Mendaki Gunung Untuk Menghargai Hidup

Mendaki Gunung, Satu kegiatan yang oleh sebagian orang hanya dipandang sebagai kegiatan yang sia-sia. Tatapan mereka sinis dan tak jarang pula disertai dengan cibiran. Mereka pun berkata merendahkan, saat melihat sekolompok orang dengan carier sarat beban, topi rimba, baju lapangan, dan sepatu gunung yang dekil bercampur lumpur. Hanya sebagian saja yang menatap mereka dengan mata berbinar menyiratkan kekaguman.

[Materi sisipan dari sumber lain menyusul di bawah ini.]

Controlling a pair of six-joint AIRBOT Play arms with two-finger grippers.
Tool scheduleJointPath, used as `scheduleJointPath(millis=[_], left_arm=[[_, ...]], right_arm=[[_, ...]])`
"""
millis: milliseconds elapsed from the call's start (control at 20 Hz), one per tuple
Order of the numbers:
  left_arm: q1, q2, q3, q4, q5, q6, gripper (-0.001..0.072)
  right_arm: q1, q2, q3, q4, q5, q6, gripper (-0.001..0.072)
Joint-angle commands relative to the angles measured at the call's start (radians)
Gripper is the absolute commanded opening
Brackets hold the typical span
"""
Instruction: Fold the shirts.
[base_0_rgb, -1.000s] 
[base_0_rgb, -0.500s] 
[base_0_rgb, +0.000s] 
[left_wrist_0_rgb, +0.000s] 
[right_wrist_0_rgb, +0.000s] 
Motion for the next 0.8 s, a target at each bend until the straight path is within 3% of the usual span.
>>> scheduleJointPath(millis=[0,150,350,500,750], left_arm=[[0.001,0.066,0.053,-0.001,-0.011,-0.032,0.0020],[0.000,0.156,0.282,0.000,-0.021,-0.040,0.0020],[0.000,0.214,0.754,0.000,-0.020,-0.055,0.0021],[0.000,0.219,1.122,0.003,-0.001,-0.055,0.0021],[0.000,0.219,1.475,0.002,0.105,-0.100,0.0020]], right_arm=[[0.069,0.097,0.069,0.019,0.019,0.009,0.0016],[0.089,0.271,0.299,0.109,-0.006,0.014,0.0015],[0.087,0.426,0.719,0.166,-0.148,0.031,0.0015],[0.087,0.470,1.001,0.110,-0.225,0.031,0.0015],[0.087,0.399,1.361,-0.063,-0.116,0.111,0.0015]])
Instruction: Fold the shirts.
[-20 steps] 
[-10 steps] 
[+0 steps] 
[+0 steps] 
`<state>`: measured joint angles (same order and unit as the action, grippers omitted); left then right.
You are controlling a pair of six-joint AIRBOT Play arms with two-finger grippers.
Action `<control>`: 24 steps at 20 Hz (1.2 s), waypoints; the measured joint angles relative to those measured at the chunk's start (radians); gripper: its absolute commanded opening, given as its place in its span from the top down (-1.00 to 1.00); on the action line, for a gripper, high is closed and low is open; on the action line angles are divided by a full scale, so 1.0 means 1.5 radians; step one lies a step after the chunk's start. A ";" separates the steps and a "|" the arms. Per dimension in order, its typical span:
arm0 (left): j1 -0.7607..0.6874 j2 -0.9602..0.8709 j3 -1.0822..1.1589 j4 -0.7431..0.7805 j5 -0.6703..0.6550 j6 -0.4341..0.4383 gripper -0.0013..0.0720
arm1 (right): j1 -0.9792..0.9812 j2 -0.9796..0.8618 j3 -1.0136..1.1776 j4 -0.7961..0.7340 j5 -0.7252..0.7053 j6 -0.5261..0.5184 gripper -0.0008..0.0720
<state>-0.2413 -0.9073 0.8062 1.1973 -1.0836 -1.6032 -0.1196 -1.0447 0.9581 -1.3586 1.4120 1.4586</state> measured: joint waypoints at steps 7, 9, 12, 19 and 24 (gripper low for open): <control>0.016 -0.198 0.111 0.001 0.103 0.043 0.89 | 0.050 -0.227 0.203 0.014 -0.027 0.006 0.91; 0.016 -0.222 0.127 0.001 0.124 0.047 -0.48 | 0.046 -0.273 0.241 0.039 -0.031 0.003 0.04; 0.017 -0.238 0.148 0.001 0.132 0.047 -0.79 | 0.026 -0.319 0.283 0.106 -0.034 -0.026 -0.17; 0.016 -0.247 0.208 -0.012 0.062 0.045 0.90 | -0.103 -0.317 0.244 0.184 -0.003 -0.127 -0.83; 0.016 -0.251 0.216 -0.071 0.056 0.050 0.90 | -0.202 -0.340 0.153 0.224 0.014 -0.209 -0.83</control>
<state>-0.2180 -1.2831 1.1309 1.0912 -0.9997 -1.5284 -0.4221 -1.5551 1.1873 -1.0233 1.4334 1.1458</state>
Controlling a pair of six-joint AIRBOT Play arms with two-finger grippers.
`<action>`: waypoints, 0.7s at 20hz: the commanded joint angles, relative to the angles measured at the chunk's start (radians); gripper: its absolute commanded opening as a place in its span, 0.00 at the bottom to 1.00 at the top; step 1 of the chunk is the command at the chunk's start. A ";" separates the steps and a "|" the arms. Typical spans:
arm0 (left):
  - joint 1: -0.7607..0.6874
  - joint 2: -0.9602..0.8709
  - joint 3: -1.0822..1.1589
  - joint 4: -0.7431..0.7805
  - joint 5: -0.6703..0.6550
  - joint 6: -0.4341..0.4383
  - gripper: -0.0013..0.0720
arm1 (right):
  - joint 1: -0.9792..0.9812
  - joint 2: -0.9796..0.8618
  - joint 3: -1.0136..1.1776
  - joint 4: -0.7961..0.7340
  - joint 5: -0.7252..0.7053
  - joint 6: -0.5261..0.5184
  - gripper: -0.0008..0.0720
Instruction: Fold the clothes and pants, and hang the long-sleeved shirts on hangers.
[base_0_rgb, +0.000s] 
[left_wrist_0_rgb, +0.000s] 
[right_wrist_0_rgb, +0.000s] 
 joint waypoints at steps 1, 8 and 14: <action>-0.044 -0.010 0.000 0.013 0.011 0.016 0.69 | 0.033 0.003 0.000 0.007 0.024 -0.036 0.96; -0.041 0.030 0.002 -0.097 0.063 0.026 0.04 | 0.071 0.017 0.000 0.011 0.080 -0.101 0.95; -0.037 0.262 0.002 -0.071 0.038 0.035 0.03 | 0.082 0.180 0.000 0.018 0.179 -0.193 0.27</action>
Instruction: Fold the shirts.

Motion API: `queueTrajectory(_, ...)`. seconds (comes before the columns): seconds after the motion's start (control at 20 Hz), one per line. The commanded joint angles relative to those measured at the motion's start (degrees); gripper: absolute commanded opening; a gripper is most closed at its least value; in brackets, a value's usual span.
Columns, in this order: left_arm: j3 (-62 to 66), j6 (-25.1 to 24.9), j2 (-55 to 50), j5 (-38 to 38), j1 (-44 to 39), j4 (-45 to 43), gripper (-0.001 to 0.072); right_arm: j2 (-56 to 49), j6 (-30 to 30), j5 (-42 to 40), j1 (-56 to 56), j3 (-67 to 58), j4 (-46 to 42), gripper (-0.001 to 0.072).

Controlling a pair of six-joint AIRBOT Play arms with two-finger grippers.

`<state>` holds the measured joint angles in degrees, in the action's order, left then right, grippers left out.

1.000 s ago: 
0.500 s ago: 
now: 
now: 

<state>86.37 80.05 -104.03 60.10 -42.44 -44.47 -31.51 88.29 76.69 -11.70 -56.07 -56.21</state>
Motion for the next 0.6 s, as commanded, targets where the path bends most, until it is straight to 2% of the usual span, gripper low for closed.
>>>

Mengapa bisa begitu? Itu lantaran tidak banyak yang bisa memahami apa yang dirasakan oleh seorang pendaki. Karena perasaan yang luarbiasa itu hanya bisa benar-benar dirasakan oleh mereka yang telah mendaki gunung (hanya mereka yang pernah memdaki). Sehingga karena ketidaktahuan itulah banyak orang yang berseloroh; “Ngapain cape-cape naik gunung, menghabiskan waktu dan uang saja. Sudah disana dingin, ee.. setelah sampai di puncak turun lagi. Sungguh sia-sia….”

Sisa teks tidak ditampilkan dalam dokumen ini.